Mother Nature: for two players

Let’s make things more complicated.

Imagine now that Observational Mother Nature is tired of drawing all the variables herself, so she divides the set of variables in two. Observational Mother Nature 1 (MN1) draws all the variables up to and including the experimental variable, then she passes her outcomes over to Observational Mother Nature 2 (MN2), who draws the remaining downstream variables. She only needs to pass along the relevant outcomes: those which have a child in the downstream variables.

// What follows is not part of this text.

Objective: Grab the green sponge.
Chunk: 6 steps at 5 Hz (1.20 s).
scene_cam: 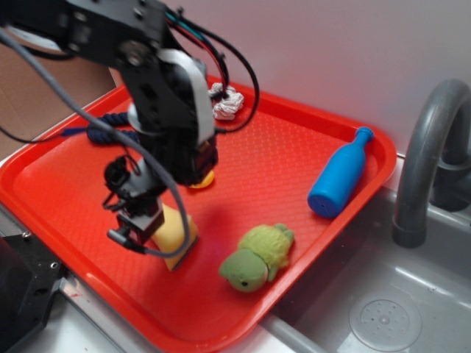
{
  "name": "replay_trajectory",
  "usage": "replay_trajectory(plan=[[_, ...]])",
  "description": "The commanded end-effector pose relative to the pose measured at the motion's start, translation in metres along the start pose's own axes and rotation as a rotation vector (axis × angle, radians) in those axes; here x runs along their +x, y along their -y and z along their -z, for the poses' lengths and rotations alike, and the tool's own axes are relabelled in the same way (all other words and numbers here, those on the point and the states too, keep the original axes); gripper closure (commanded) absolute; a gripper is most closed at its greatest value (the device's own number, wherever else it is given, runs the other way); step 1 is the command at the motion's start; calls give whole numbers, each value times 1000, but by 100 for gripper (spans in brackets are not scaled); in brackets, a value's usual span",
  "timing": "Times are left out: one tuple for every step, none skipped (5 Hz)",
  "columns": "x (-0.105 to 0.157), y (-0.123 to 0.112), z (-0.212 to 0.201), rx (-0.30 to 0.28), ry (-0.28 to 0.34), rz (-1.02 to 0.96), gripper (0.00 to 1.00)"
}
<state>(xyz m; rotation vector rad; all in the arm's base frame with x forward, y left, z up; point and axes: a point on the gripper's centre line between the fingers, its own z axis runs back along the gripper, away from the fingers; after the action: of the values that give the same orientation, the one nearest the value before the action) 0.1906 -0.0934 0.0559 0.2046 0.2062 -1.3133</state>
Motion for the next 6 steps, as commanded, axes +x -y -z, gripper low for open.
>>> replay_trajectory(plan=[[-13, 15, 6, -141, 0, 41, 0], [-4, 18, 15, -134, 38, 30, 66], [2, 21, 21, -109, 63, -6, 100], [7, 27, 27, -66, 61, -25, 100], [-2, 25, 14, -52, 30, -170, 100], [-33, -5, -28, -10, 29, -439, 100]])
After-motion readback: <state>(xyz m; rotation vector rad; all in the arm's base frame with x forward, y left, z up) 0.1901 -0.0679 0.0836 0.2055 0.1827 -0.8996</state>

Suppose we only care about the causal effect – i.e. the dependent variable – then MN1 doesn’t need to pass on all of her outcomes, only those which are relevant for drawing downstream variables: only those which have children among the downstream variables. For the smoking example in the case of the first ordering, this two-player method is visualised in Figure 8.

two-player.png

Figure 8: Two player generating of the observational distribution

Experimental Mother Nature (EMN) realises that to play the intervention technique, she doesn’t need to interfere with what MN1 is doing, she needs only to intervene with MN2. Her technique involves intervening just after receiving the outcomes from MN1, and her method is as follows:

  1. Take MN1’s outcomes (which include the experimental variable)
  2. Forcibly set the experimental variable to the experimental outcome
  3. Take over the task of MN2 in drawing all of the remaining variables.

For the smoking example, this method is depicted in Figure 9. Note that it is crucial that the experimental variable was the last thing to be drawn by MN1 before hand-off! So long as this is the case, we can be sure that tinkering with this variable would have no influence on the other variables handed-off by MN1.

two-player-experimental.png

Figure 9: Two player generating of the experimental distribution

And the restriction technique should still work. EMN might not know the outcomes of all the upstream variables drawn by MN1, but so long as EMN preserves the distribution of groups as given to her by MN1, then restricting and re-weighting ought to work just like before, for the same reason as before.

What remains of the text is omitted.